#############################################################################################
# Replication Data for: Proksch, Wratil, Wäckerle. (2018). Testing the Validity of Automatic
# Speech Recognition for Political Text Analysis. Political Analysis, forthcoming.
#############################################################################################

#########################
# This script runs the WERSIM procedure for the Austria analysis.
# It produces Figure 4 in the paper
# Running this script takes a long time. 
# You can skip the simulations themselves and load the data directly below.

##########################
# Intro
#devtools::install_github("jenswaeckerle/wersim")
library(RecordLinkage)#This code was built with RecordLinkage version 0.4-10
library(quanteda)#This code was built with quanteda version 1.3.13
library(stringr)#This code was built with stringr version 1.3.1
library(tidyverse)#This code was built with tidyverse version 1.2.1
library(plm)#This code was built with plm version 1.6-6
library(wersim)#This code was built with wersim version 0.1.0
library(extrafont)#This code was built with extrafont version 0.17

# Check if all packages are the ones we used
if(packageVersion("RecordLinkage")=="0.4-10"&
   packageVersion("quanteda")=="1.3.13"&
   packageVersion("stringr")=="1.3.1"&
   packageVersion("tidyverse")=="1.2.1"&
   packageVersion("plm")=="1.6-6"&
   packageVersion("wersim")=="0.1.0"&
   packageVersion("extrafont")=="0.17"){
  paste("Your packages seem good to go")
}else{
  paste("Warning: Some or all of the package versions you are using are not exactly the ones we used for this paper. If the code doesn't replicate, this might be the reason.")
}

load("generated_data/Austria_Out.RData")
#Load Wordfish Estimates from youtube corpus with independent variables
load("generated_data/Austria_wf_out")

# Get the 2014 CHES file here and store it in the "data" folder: https://www.chesdata.eu/2014-chapel-hill-expert-survey
chesexp=read.csv("data/2014_CHES_dataset_expert-level.csv",stringsAsFactors = F)
chesexp=chesexp%>%filter(cname=="aus")
chesexp=chesexp%>%select(party_name,galtan,immigrate_policy,lrgen)

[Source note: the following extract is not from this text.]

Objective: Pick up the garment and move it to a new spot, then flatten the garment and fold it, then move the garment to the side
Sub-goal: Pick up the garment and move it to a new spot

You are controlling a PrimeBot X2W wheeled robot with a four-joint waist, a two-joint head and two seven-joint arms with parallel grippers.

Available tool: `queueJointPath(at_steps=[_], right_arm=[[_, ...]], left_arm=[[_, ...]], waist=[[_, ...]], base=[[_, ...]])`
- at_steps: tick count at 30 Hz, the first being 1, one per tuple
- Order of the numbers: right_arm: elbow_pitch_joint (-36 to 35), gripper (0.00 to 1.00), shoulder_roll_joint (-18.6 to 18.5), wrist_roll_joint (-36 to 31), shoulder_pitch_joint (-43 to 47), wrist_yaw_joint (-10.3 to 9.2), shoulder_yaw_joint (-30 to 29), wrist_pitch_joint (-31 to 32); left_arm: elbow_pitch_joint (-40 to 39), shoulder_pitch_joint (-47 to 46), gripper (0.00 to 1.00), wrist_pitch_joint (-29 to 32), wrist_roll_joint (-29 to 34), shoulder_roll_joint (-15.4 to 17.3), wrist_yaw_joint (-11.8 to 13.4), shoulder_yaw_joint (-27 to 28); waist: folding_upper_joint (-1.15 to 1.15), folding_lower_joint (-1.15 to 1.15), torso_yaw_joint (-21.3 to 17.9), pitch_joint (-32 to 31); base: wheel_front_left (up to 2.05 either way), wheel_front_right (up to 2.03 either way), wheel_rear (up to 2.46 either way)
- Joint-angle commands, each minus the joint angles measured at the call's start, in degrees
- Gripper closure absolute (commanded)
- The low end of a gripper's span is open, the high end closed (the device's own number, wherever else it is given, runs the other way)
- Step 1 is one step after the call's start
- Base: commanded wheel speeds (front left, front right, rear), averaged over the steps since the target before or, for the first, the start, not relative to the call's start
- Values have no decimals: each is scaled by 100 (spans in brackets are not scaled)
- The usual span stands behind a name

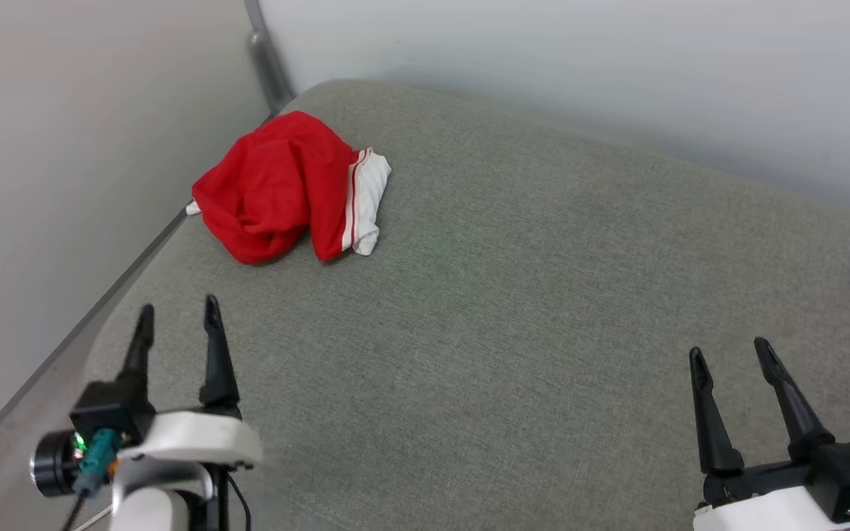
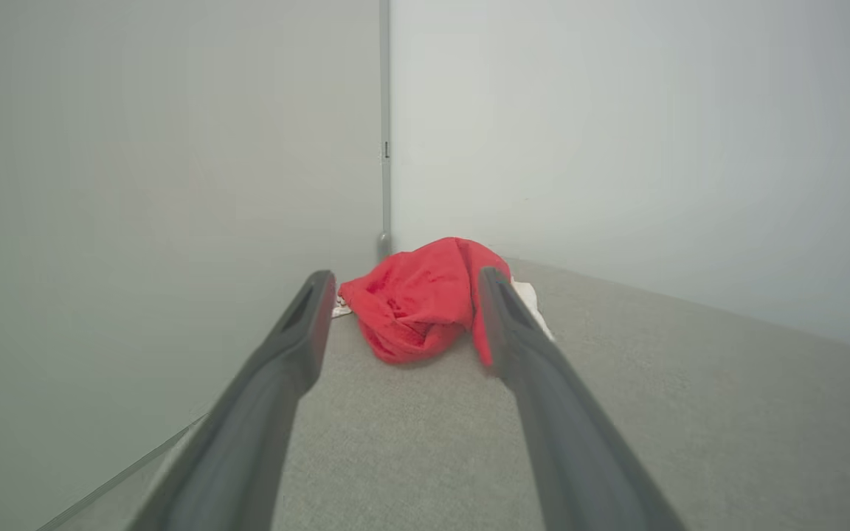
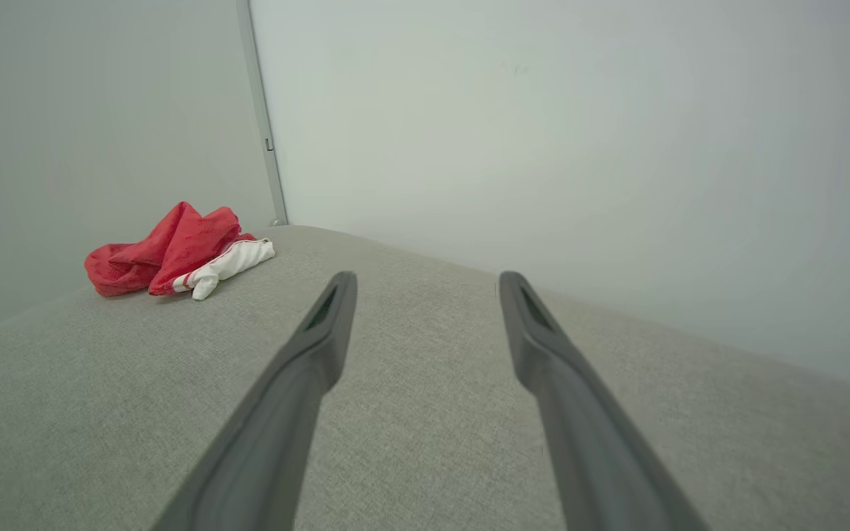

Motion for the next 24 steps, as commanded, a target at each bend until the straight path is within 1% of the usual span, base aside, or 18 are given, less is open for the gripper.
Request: queueJointPath(at_steps=[1,4,6,8,12,17,21,22,23,24], right_arm=[[-58,0,-8,-72,-133,-2,-18,-14],[-152,0,-7,-211,-239,-2,-91,-13],[-208,0,-7,-299,-320,-2,-142,-14],[-290,0,-6,-422,-460,-2,-165,-14],[-456,0,-7,-556,-658,-2,-365,-14],[-702,0,-8,-743,-923,-2,-561,-14],[-893,0,-81,-811,-1079,-2,-696,-14],[-893,0,-81,-811,-1079,-2,-696,-14],[-982,0,-120,-826,-1149,-2,-703,-14],[-1099,0,-145,-831,-1229,-2,-725,-14]], left_arm=[[45,-278,0,-16,32,64,-98,139],[204,-919,0,-16,-31,132,-321,461],[272,-1370,0,-16,-19,241,-461,683],[361,-1788,0,-16,-157,296,-576,969],[605,-2655,0,-16,-238,575,-811,1309],[844,-3497,0,-16,-374,1034,-953,1626],[1222,-4039,0,-16,-522,1474,-1015,1610],[1222,-4039,0,-16,-522,1474,-1015,1610],[1579,-4357,0,36,-647,1904,-1032,1586],[2196,-4722,0,559,-1058,2370,-1042,1174]], waist=[[0,0,-170,204],[0,0,-333,476],[0,0,-446,691],[0,0,-592,955],[0,0,-834,1420],[0,0,-1119,1982],[0,0,-1269,2326],[0,0,-1269,2326],[0,0,-1368,2496],[0,0,-1485,2706]], base=[[0,0,0],[0,0,0],[0,0,0],[0,0,0],[0,0,0],[0,0,0],[0,0,0],[0,0,0],[0,0,0],[0,0,0]])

chesexp$lrgen[chesexp$lrgen=="extreme left"]=0
chesexp$lrgen[chesexp$lrgen=="center"]=5
chesexp$lrgen[chesexp$lrgen=="extreme right"]=10
chesexp$lrgen=as.numeric(chesexp$lrgen)

chesexp$immigrate_policy[chesexp$immigrate_policy=="fully supports restrictive immigration policy"]=10
chesexp$immigrate_policy[chesexp$immigrate_policy=="fully opposed to restrictive immigration policy"]=0
chesexp$immigrate_policy=as.numeric(chesexp$immigrate_policy)

chesexp$galtan[chesexp$galtan=="libertarian/postmaterialist"]=0
chesexp$galtan[chesexp$galtan=="center"]=5
chesexp$galtan[chesexp$galtan=="traditional/authoritarian"]=10
chesexp$galtan=as.numeric(chesexp$galtan)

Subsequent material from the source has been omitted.